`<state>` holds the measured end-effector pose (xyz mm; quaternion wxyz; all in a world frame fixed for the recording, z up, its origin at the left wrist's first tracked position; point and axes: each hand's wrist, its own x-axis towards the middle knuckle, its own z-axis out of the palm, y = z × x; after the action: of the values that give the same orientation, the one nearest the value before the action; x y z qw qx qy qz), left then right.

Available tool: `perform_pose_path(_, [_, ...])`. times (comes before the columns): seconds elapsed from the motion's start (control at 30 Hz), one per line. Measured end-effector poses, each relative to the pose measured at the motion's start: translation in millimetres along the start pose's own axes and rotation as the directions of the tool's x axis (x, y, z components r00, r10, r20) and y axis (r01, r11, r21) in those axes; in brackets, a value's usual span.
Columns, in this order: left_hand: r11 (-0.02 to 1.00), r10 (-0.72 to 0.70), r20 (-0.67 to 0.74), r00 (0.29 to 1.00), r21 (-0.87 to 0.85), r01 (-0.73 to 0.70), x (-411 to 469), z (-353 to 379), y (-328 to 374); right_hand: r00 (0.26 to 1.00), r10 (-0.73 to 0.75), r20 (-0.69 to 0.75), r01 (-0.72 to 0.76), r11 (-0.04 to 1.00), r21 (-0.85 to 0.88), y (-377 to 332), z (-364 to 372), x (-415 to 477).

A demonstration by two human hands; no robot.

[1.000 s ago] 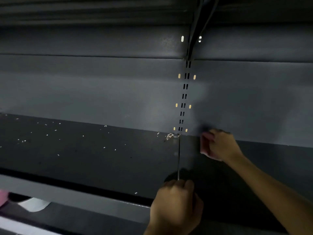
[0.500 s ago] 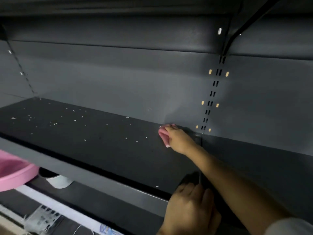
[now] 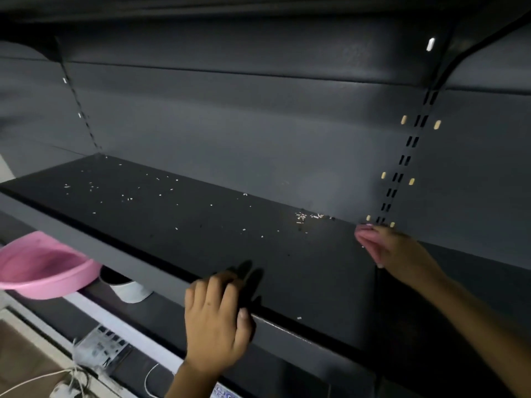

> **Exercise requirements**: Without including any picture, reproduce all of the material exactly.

> **Response**:
`<state>` holds the measured end-effector pose (xyz mm; quaternion wxyz; all in a world frame fixed for the recording, z up, its origin at the left wrist's first tracked position; point and axes: each hand's wrist, its own x-axis towards the middle knuckle, its own z-axis out of the palm, y = z × x; after the action: of the values that give the same orientation, the one nearest the value before the action; x y z qw qx qy qz), left then right.

Available tool: `perform_pose_path(_, [_, ...])`. times (comes before the columns): seconds elapsed from the motion's start (control at 30 Hz), one per line. Measured end-effector poses, each relative to the pose measured at the motion's start: translation in millimetres along the start pose's own axes and rotation as the directions of the tool's x axis (x, y, z components r00, r10, r20) and y axis (r01, r11, r21) in those axes; in brackets, a value's usual span.
Columns, in this order: left_hand: r11 (-0.02 to 1.00), r10 (-0.72 to 0.70), r20 (-0.67 to 0.74), r00 (0.29 to 1.00), r21 (-0.87 to 0.85), r01 (-0.73 to 0.70), x (-411 to 469), z (-353 to 379), y (-328 to 374); right_hand: r00 (0.26 to 1.00), r10 (-0.73 to 0.75), r20 (-0.69 to 0.75), r01 (-0.72 to 0.76), r11 (-0.04 to 1.00), r21 (-0.85 to 0.88), y (-377 to 332), z (-364 to 372), x (-415 to 477).

A demonstration by two human hands; no robot.

[1.000 s ago] 
[0.500 s ago] 
[now] 

For this exercise, the answer is now complete.